General characteristics
- Class & type: Type UB II submarine
- Displacement: 274 t (270 long tons) surfaced; 303 t (298 long tons) submerged;
- Length: 36.90 m (121 ft 1 in) o/a; 27.90 m (91 ft 6 in) pressure hull;
- Beam: 4.37 m (14 ft 4 in) o/a; 3.85 m (12 ft 8 in) pressure hull;
- Draught: 3.69 m (12 ft 1 in)
- Propulsion: 1 × propeller shaft; 2 × 6-cylinder diesel engine, 270 PS (200 kW; 270 bhp); 2 × electric motor, 280 PS (210 kW; 280 shp);
- Speed: 9.06 knots (16.78 km/h; 10.43 mph) surfaced; 5.71 knots (10.57 km/h; 6.57 mph) submerged;
- Range: 7,030 nmi (13,020 km; 8,090 mi) at 5 knots (9.3 km/h; 5.8 mph) surfaced; 45 nmi (83 km; 52 mi) at 4 knots (7.4 km/h; 4.6 mph) submerged;
- Test depth: 50 m (160 ft)
- Complement: 2 officers, 21 men
- Armament: 2 × 50 cm (19.7 in) torpedo tubes; 4 × torpedoes (later 6); 1 × 8.8 cm (3.5 in) Uk L/30 deck gun;
- Notes: 42-second diving time

Service record
- Part of: Baltic Flotilla; 8 May 1916 – 23 February 1917; Flandern Flotilla; 23 February 1917 – 13 August 1918;
- Commanders: Kptlt. Kurt Schapler; 18 March – 1 October 1916; Oblt.z.S. Freiherr Cassius von Montigny; 2 October 1916 – 7 August 1917; Kptlt.

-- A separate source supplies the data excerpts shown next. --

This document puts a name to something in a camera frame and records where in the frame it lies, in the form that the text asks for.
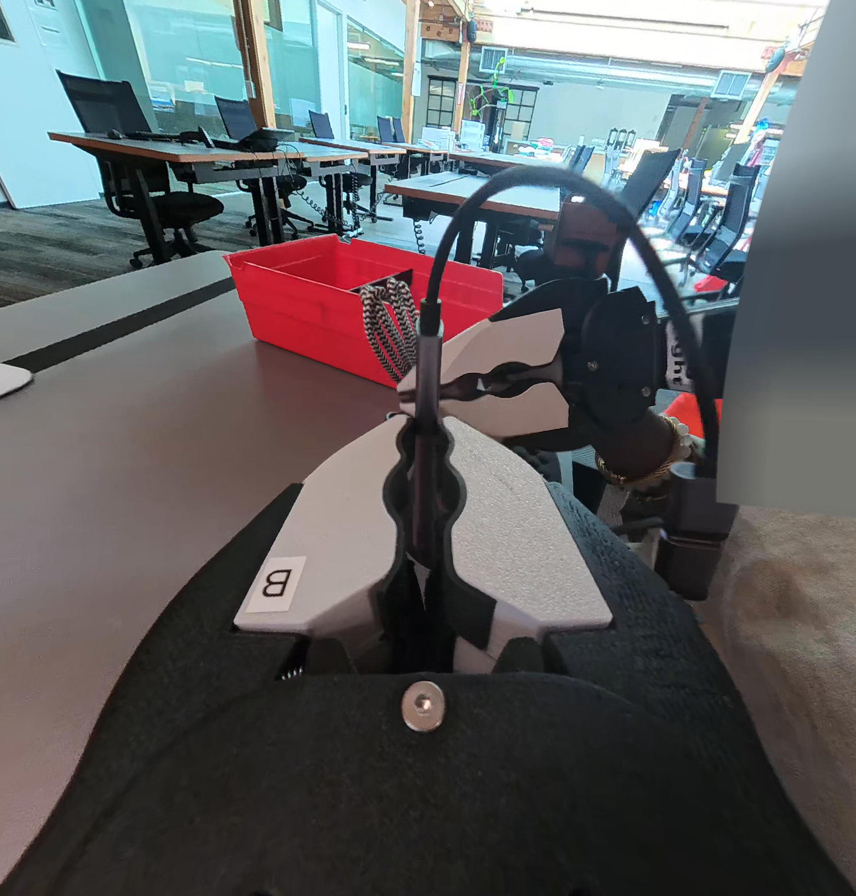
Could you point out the person's right forearm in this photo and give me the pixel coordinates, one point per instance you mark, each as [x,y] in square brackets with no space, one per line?
[638,448]

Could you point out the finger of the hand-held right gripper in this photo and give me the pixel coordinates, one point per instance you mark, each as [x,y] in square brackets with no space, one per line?
[519,336]
[533,413]

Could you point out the red plastic bin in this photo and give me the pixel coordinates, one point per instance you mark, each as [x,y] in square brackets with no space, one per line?
[302,329]

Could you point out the wooden top office desk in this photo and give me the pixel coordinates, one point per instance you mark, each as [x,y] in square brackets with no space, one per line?
[190,155]
[512,199]

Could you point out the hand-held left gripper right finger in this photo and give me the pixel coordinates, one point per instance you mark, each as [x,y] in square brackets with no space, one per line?
[533,546]

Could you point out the person's right hand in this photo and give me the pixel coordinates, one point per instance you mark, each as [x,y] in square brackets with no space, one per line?
[589,238]

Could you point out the black office chair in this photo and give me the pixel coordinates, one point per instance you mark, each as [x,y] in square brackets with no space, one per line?
[739,210]
[106,105]
[652,178]
[235,115]

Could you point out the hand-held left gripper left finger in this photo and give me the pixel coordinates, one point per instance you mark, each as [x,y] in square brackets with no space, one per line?
[323,539]

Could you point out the dark grey block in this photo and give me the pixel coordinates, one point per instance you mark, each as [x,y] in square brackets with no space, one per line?
[700,504]

Wilhelm Rhein; 8 August 1917 – 21 April 1918; Oblt.z.S. Rudolf Steir; 22 April – 13 August 1918;
- Operations: 19 patrols
- Victories: 18 merchant ships sunk (19,650 GRT); 2 merchant ships damaged (12,007 GRT);

= SM UB-30 =

SM UB-30 was a German Type UB II submarine or U-boat in the German Imperial Navy (Kaiserliche Marine) during World War I. The U-boat was ordered on 22 July 1915 and launched on 16 November 1915. She was commissioned into the German Imperial Navy on 18 March 1916 as SM UB-30.

The submarine sank 18 ships in 19 patrols. They included the William Cory & Son collier SS Vernon in the North Sea off Spurn on 31 August 1917 and the Witherington and Everett Steam Ship Company collier SS Lightfoot in the English Channel off Selsey Bill on 16 March 1918.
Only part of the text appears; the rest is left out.